Anyway, huge bummer. Mistakes happen for a reason and by the end of the night I already had another round of fresh corn amazake going. This time I preboiled the shit. We’ll see what happens when I arrive today.
So what do I have? Well, I have a Denise and an Angel. Each of them, to me, are worth more than some bullshit fancy glasses. If I make a shitty cocktail, I’ll get pure honesty from them. It’s hard to find people who don’t sugar coat. They’re also both great at analyzing what makes something good and often will change a cocktail by suggesting or tweaking an ingredient to make it better. So if I have these two, I think we’ll be just fine. The hard part is that the bulk of the work is still up to me which it should be anyway. I’m talking about all the behind the scenes stuff, ordering, making sure I don’t go too crazy, going to the farmer’s market, trying to keep up with social media, and being charming as shit for the regulars.
I also have an amazing team on the floor who think I’m some sort of cocktail guru. Ha! I’ve fooled them all. On the financial and more managerial-ish side of things, our executive team is 100% behind me. I’m allowed to do whatever the hell I want and no one is ever breathing down my neck. This, my friends, is fucking amazing. How many people have a job like this? Chef Fox trusts me to do my job and as long as I’m not naming the cocktails anything weird or offensive, he supports the bar program.
In life, I have an amazing partner who gives me time in the morning to write this crappy blog for two hours. She makes sure our crazy toddler son is entertained (this is while she’s getting ready for work, mind you) as I’m trying to get this whole writing thing under wraps. I write every damn day. That’s not easy if you have a family and an unsupportive spouse, so thank you, baby.

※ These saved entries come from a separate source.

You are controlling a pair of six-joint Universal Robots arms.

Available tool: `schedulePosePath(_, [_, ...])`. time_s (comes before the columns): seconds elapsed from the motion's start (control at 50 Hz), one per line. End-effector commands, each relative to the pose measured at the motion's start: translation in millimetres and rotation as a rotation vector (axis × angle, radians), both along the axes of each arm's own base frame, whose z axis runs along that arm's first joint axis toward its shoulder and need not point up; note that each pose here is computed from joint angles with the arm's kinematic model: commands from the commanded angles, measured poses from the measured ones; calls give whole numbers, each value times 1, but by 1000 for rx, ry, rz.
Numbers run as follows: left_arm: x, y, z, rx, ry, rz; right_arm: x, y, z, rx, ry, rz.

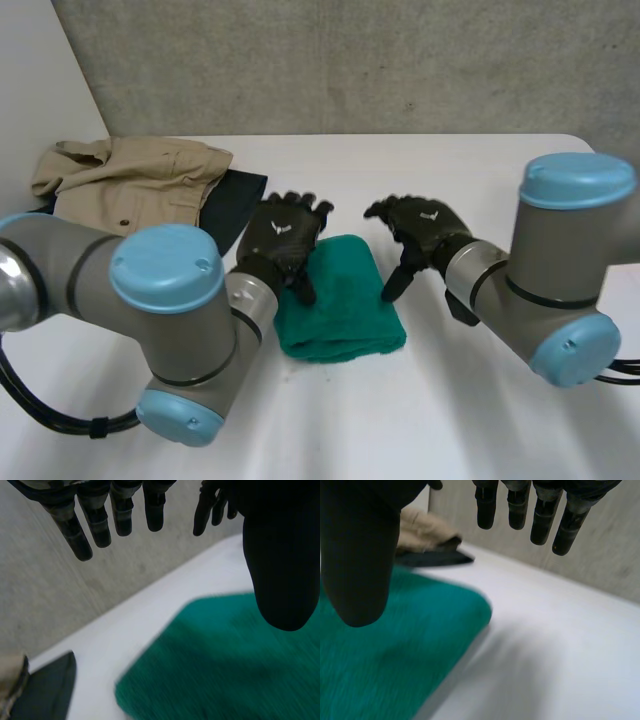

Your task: Fold the laundry.

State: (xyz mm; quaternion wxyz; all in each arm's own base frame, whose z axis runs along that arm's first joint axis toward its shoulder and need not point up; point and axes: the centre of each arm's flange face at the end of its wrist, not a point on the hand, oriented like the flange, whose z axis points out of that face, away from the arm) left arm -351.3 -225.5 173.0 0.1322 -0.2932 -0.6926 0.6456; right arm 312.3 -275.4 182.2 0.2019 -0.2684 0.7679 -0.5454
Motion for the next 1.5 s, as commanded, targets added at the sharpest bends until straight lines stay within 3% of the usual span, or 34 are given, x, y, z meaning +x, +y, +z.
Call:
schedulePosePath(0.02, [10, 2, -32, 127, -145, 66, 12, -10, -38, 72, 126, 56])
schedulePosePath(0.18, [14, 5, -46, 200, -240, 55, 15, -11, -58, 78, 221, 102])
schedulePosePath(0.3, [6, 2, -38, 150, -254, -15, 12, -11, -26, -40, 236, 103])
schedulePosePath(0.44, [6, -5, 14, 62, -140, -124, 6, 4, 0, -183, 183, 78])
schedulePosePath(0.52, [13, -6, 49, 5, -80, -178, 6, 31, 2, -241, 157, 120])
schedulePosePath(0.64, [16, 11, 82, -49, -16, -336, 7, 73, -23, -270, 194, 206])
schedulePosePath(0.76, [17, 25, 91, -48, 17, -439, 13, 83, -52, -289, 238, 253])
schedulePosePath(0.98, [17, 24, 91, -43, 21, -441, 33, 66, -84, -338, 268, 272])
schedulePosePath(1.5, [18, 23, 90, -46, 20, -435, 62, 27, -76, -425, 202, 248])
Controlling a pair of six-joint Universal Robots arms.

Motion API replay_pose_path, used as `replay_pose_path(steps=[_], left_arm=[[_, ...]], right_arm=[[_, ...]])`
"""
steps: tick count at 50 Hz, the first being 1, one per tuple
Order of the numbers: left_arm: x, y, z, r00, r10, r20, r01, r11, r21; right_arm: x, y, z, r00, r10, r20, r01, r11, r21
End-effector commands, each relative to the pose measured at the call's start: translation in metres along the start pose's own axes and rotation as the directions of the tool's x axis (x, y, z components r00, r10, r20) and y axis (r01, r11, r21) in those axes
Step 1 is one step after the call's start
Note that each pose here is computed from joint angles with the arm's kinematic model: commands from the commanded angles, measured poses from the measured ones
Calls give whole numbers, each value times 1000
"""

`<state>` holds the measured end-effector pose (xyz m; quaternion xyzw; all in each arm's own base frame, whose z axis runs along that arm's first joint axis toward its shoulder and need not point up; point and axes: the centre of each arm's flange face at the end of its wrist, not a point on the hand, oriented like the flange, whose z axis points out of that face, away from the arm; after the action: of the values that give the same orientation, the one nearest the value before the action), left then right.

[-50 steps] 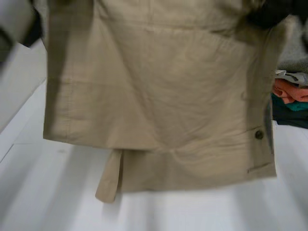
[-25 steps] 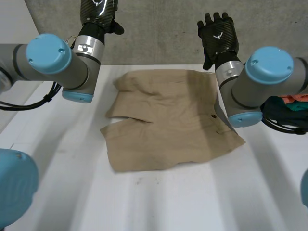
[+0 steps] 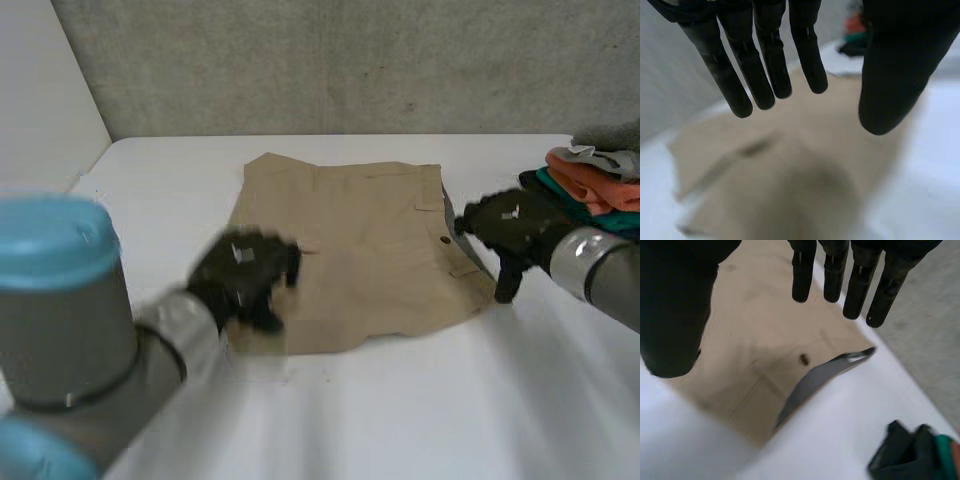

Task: Fold the laundry.

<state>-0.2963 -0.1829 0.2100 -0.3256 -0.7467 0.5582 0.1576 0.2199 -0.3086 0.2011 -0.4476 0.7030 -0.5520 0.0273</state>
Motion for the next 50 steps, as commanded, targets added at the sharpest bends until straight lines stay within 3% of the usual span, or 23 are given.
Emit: replay_pose_path(steps=[1,6,16,24,32,50], left_arm=[[27,40,-17,993,-91,-74,79,985,-151],[28,57,0,992,-106,-68,91,977,-191],[9,58,37,995,-98,-6,97,990,-101],[-3,56,54,995,-15,103,21,998,-55],[-9,66,66,987,89,132,-79,994,-78],[-18,69,95,977,129,171,-130,991,-3]], right_arm=[[-18,39,14,990,-54,133,53,999,10],[-25,56,29,988,-53,143,51,999,16],[-31,71,45,990,-75,123,71,997,38],[-25,72,52,993,-94,74,90,994,56],[-24,72,56,993,-89,71,85,994,61],[-26,64,56,998,-43,42,41,999,35]])
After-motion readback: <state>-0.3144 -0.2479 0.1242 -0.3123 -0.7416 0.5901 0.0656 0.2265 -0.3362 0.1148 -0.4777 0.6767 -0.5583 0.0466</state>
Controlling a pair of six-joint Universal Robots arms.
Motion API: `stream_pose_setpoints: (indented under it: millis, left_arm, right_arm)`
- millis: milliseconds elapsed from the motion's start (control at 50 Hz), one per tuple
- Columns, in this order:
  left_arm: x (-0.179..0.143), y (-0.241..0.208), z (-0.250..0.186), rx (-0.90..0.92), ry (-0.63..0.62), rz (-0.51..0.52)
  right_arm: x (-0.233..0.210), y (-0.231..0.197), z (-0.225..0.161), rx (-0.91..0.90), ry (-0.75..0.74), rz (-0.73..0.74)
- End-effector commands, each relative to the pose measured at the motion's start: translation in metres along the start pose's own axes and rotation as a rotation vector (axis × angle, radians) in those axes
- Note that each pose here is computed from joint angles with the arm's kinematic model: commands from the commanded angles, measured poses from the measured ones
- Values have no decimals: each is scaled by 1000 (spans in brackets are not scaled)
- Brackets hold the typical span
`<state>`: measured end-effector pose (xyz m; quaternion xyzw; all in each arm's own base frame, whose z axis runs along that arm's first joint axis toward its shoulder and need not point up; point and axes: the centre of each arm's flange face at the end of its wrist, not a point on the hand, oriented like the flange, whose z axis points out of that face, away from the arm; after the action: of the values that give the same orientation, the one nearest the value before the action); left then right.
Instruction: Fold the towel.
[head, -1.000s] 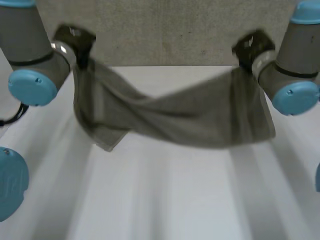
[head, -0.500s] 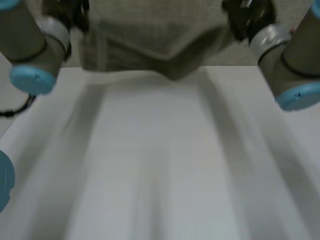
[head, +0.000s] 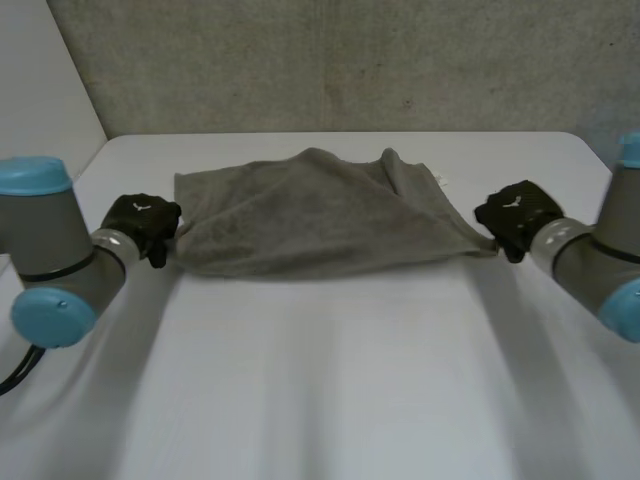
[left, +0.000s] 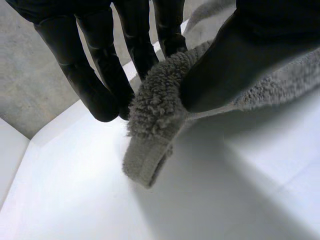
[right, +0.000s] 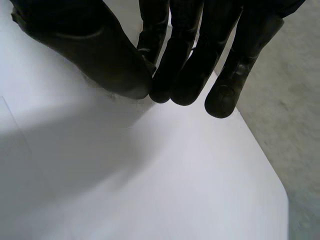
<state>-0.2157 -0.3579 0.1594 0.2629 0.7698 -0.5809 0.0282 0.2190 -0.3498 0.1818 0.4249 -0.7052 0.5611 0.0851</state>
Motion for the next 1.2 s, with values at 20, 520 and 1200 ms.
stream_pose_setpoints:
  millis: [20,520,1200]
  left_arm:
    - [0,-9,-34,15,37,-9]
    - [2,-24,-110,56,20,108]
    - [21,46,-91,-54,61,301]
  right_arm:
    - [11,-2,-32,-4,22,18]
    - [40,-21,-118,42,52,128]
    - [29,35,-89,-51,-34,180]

Before this post veers too far off I’ve also got to say that maybe fancy glassware doesn’t matter. After all it’s just a damn vessel. Yes, you drink it with your eyes first, you can’t have a turd floating in your martini, but when it comes down to brass tacks, the drink, at the end of the day, still has to taste good. I have a lot of people who have travelled the world who still come back to our tiny, dingy, little bar and say our cocktails are some of the best they’re ever had. That means something. It also makes me hard on myself. Part of this is because I think that charging $18 for a cocktail is outrageous, so I try to put as much thought into each one. I can say our seasonal selection always uses organic, in season fruit that is locally sourced from a California farm. Our well spirits and are actual bottles I would choose to drink at home, and do. Rittenhouse, Granddad Bonded, Ford’s, etc. We pay attention to keeping our side liqueurs as high quality and small batch as possible. Brovo’s curaçao, Leopold’s maraschino, Bruto Americano instead of Campari, etc. If you drink at our bar you’ll experience the best we can possibly. No cutting corners, even if you’re a vodka drinker.